- **TASK TO CARRY OUT**
Work out the number of lines in the records that include the word "aluminium"; reply with that number alone.
── RECORDED INFORMATION
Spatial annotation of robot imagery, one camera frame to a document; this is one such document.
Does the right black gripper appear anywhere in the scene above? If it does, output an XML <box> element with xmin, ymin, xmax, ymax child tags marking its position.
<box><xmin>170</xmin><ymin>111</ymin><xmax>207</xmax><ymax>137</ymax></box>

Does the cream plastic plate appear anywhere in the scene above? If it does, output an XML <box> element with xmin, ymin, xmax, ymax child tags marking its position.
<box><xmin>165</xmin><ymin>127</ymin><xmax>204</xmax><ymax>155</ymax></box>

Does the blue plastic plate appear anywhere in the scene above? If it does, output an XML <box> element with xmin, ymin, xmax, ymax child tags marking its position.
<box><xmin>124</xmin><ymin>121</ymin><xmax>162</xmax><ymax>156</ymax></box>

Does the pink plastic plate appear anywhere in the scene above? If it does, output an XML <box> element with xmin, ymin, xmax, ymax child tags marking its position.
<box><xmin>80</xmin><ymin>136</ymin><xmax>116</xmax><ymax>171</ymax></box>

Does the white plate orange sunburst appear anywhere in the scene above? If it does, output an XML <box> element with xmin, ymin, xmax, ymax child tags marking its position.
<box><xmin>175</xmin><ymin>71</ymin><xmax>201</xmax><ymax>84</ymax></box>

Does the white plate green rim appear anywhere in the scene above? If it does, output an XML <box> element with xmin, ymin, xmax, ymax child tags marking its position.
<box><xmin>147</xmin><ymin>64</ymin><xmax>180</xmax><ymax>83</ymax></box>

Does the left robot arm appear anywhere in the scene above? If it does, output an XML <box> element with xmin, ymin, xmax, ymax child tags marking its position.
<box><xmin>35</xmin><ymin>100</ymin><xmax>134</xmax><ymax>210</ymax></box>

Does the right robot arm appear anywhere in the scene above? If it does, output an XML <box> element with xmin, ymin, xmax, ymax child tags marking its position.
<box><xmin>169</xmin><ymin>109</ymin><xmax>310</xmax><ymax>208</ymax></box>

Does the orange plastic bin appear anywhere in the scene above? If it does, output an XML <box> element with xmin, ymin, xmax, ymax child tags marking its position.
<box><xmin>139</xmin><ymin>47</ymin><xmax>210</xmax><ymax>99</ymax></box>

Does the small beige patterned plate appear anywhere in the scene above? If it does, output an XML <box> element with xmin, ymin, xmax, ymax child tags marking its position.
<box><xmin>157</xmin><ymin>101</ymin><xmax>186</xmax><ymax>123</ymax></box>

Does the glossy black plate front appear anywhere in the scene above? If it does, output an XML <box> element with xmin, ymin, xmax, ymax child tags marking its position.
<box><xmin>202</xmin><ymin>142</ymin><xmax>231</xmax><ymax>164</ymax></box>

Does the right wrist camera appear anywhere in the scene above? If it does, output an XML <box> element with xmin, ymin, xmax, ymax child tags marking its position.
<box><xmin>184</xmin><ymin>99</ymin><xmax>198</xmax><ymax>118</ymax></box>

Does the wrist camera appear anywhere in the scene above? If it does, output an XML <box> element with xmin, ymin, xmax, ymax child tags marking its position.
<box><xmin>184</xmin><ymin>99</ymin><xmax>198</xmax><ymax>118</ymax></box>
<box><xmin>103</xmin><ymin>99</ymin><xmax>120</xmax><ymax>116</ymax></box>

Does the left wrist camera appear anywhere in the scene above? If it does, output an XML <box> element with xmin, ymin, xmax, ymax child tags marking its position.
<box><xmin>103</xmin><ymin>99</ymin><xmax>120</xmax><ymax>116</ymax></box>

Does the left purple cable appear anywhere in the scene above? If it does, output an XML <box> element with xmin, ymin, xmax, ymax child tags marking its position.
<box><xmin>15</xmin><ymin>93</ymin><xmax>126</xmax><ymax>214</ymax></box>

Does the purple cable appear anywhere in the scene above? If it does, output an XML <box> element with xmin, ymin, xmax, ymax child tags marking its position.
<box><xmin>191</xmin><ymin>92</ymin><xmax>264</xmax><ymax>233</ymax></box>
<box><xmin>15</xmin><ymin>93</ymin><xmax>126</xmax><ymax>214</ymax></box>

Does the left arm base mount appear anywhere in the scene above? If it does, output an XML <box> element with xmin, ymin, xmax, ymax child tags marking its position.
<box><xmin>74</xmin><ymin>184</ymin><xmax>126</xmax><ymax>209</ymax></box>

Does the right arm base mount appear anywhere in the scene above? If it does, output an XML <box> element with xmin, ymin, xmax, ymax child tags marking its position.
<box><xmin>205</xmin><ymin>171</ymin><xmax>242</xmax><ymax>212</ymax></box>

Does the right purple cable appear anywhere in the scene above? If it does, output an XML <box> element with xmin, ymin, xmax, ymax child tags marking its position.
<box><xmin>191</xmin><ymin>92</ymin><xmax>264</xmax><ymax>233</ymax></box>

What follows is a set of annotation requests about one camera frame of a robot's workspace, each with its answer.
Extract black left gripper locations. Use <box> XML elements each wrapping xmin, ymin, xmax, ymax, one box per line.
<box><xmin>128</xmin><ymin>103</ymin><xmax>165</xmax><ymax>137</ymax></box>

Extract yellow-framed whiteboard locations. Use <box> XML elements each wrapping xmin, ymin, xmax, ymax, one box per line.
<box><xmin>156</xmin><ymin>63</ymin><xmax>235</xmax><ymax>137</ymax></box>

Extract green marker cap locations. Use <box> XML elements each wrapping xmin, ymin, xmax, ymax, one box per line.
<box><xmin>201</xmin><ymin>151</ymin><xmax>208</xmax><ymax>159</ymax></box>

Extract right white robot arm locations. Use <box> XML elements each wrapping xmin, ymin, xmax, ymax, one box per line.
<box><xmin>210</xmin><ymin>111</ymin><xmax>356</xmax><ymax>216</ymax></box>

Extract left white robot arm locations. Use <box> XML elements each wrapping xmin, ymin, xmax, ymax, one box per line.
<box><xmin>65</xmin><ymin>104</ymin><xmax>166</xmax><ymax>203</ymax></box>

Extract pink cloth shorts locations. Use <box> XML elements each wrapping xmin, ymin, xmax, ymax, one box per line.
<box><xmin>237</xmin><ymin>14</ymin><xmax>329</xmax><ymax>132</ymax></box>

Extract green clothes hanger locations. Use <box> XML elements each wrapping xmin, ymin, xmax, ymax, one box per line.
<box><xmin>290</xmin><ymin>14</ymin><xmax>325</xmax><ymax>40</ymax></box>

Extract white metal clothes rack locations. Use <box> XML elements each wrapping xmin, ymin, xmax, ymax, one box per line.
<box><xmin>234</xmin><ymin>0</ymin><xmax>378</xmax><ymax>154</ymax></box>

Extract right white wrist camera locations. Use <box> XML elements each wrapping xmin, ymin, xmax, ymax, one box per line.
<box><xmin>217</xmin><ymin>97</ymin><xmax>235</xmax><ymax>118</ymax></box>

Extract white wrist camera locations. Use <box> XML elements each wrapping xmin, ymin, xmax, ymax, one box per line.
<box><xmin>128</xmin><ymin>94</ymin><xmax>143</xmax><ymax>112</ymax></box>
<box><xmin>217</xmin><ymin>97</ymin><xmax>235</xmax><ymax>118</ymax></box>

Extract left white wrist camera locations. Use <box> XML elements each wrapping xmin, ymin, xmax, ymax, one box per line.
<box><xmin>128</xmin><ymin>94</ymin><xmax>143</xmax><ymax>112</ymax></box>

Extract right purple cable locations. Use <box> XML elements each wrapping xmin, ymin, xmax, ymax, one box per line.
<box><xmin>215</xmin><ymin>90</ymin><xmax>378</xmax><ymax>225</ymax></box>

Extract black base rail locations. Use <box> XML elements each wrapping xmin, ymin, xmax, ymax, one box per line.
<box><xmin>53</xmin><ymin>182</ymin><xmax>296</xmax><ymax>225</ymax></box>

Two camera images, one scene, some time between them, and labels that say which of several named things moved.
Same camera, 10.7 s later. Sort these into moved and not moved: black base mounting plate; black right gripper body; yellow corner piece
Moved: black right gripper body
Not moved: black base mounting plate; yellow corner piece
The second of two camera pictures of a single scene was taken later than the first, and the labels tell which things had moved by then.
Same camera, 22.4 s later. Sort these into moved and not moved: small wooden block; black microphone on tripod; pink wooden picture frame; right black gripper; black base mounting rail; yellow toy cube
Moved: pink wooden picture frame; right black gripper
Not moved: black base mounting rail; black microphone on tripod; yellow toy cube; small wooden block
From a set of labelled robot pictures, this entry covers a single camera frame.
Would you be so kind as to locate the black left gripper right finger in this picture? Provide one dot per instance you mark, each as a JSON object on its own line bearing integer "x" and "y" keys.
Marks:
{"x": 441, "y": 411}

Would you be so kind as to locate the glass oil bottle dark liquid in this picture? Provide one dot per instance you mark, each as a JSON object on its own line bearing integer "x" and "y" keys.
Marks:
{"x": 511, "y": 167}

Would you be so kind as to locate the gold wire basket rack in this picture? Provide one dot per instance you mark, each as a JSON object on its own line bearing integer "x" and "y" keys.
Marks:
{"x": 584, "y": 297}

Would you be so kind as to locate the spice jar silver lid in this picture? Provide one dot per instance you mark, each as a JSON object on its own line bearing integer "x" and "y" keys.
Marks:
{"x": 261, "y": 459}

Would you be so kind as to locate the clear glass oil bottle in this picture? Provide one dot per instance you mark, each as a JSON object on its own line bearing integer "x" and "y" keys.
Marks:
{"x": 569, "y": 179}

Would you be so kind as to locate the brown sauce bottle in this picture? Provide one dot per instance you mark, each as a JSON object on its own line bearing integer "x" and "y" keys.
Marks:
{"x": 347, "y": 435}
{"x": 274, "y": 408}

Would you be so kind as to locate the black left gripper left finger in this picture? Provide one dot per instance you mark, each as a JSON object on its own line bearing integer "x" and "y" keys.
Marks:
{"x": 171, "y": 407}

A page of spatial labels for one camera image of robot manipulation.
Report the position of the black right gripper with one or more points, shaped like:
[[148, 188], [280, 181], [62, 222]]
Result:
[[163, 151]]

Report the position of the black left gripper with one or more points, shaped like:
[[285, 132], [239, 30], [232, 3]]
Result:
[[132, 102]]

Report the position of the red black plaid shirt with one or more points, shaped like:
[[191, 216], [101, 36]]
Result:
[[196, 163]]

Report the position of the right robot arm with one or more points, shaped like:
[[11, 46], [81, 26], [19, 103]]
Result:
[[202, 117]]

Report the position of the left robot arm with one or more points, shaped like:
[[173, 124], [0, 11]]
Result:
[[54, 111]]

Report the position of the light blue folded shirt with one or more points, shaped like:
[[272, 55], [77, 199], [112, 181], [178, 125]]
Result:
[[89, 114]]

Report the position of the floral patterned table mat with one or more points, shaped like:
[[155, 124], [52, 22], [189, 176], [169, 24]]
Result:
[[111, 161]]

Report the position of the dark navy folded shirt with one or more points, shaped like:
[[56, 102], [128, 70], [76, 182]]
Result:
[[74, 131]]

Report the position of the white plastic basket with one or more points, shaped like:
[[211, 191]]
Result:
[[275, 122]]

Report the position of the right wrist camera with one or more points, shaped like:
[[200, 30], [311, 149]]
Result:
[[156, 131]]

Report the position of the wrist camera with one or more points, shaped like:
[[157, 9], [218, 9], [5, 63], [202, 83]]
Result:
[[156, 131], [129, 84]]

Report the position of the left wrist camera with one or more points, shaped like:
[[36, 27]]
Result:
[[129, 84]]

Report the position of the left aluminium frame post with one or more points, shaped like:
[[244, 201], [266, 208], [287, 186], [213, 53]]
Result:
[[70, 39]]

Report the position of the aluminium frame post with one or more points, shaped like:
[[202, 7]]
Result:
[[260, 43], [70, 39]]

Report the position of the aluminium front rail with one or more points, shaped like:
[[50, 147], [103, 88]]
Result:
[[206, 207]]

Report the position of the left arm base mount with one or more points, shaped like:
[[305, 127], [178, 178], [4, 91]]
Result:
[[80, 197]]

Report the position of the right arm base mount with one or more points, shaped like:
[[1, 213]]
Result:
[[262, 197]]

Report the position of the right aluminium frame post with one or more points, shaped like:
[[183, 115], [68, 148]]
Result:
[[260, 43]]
────
- **RESULT BELOW**
4